Pasi Holm of Pellervo Economic Research Institute believes eroding purchasing power has contributed to the decline in alcohol consumption. Alcohol consumption in Finland has declined hand-in-hand with the erosion of the purchasing power of Finns. On Wednesday, the Finnish Hospitality Association (MaRa) revealed that revenue from the alcohol tax in 2013 was 93 million euros lower than anticipated by the Government in its budget draft.

Pasi Holm, the managing director of Pellervo Economic Research Institute, believes the lower-than-expected revenue is chiefly attributable to the deteriorating purchasing power.

“I believe the poor yield is a result of people no longer being able to consume. They spend money more frugally and consider their [consumption habits] more carefully. This has also resulted in a decline in alcohol consumption,” Holm explains.

Roughly half of the deficit in the tax revenue, he views, is attributable to the eroding purchasing power, while alcohol tax hikes and personal imports from Estonia each account for one-quarter of it.

However, Holm also rejects the claim by MaRa that alcohol tax hikes present no benefits for Finland.

“Revenue from alcohol tax will increase very slowly, because the purchasing power of earners isn't exactly growing and the wage hikes planned for this year are very moderate. I would estimate that if the income of households grew by ten per cent in the long term, alcohol consumption would increase as much.”

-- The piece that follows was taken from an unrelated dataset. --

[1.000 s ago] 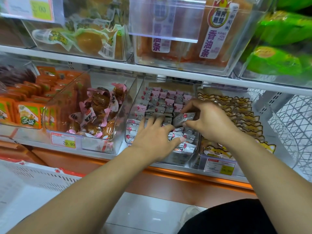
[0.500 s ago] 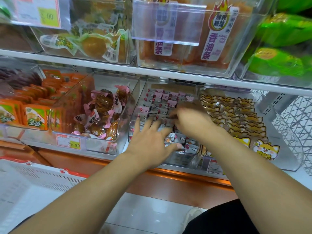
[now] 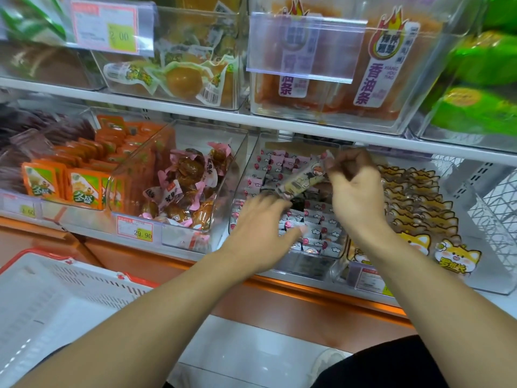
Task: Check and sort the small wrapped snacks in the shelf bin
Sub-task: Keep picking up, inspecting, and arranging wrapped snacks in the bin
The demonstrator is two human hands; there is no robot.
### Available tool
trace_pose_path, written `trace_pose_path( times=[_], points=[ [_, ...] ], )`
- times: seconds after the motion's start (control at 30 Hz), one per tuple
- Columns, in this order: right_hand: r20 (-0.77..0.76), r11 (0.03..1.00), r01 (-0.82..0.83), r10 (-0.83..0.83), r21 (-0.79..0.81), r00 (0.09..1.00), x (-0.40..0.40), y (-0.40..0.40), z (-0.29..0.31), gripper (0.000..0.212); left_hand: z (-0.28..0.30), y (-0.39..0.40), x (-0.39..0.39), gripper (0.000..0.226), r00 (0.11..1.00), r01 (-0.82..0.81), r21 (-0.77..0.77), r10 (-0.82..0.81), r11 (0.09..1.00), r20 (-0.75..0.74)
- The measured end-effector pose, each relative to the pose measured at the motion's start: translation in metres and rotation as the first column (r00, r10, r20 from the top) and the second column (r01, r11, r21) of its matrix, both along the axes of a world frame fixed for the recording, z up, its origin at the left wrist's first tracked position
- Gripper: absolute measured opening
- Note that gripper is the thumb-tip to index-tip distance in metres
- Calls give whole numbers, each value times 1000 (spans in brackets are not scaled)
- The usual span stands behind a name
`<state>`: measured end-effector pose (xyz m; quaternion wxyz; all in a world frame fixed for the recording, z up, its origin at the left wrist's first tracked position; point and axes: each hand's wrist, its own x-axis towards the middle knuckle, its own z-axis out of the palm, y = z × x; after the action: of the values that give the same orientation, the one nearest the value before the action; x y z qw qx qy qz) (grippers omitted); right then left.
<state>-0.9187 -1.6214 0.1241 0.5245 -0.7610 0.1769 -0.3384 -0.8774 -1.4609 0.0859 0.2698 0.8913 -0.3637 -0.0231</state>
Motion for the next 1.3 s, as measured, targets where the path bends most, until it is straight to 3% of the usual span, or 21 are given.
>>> trace_pose_path(
  times=[0.07,0.13,0.27,0.37,0.53,0.73,0.83,0.93,1.03,1.1,1.17,1.23,1.3],
  points=[
    [79,949,-92,71,301,994,-8,7,5,8,9,7,-4,40,974,-162,-308,103,938,-201],
    [115,815,-186,146,549,983,-15,13,8,4,16,16,-8,21,887,-342,-507,94,791,-452],
    [91,618,-224,240,754,966,-23,25,5,8,17,37,-8,25,659,-574,-603,-124,553,-741],
    [58,541,-231,318,809,946,-25,32,3,8,15,52,-5,28,612,-602,-605,-186,522,-769],
    [-19,518,-270,486,812,874,-25,32,-2,3,9,74,3,31,538,-698,-585,-237,412,-809],
    [53,411,-253,440,876,896,-18,34,-2,8,10,82,9,18,543,-736,-582,-212,346,-813],
    [78,410,-291,463,865,883,-18,36,0,4,8,82,10,15,588,-713,-604,-165,355,-792],
    [113,405,-368,530,837,840,-21,34,0,24,8,83,10,13,605,-703,-618,-160,352,-780],
    [91,482,-436,585,760,806,-24,33,-3,28,11,84,8,18,638,-647,-647,-177,405,-749],
    [38,631,-493,593,599,805,-25,33,-6,29,11,85,8,28,671,-587,-655,-167,476,-722],
    [-41,793,-542,573,279,818,-25,33,-7,33,12,85,7,39,712,-525,-656,-142,541,-687],
    [-93,824,-566,564,8,820,-26,33,-9,41,12,84,5,43,782,-450,-658,-90,603,-617],
    [-104,823,-559,550,-99,829,-26,32,-13,46,11,83,1,43,841,-383,-669,-60,637,-538]
  ],
)
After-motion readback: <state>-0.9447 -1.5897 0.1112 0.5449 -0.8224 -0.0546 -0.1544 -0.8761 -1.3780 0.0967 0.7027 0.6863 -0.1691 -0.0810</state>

“If the price of alcohol rose by ten per cent, consumption would fall by seven per cent. The price hikes may promote [personal] imports, but tax hikes always present benefits for the public economy – even if some of the benefits end up elsewhere,” argues Holm.

Holm views that any further alcohol tax hikes should be very moderate and maybe only target wines and spirits, which are not imported from Estonia to the extent milder alcoholic beverages are.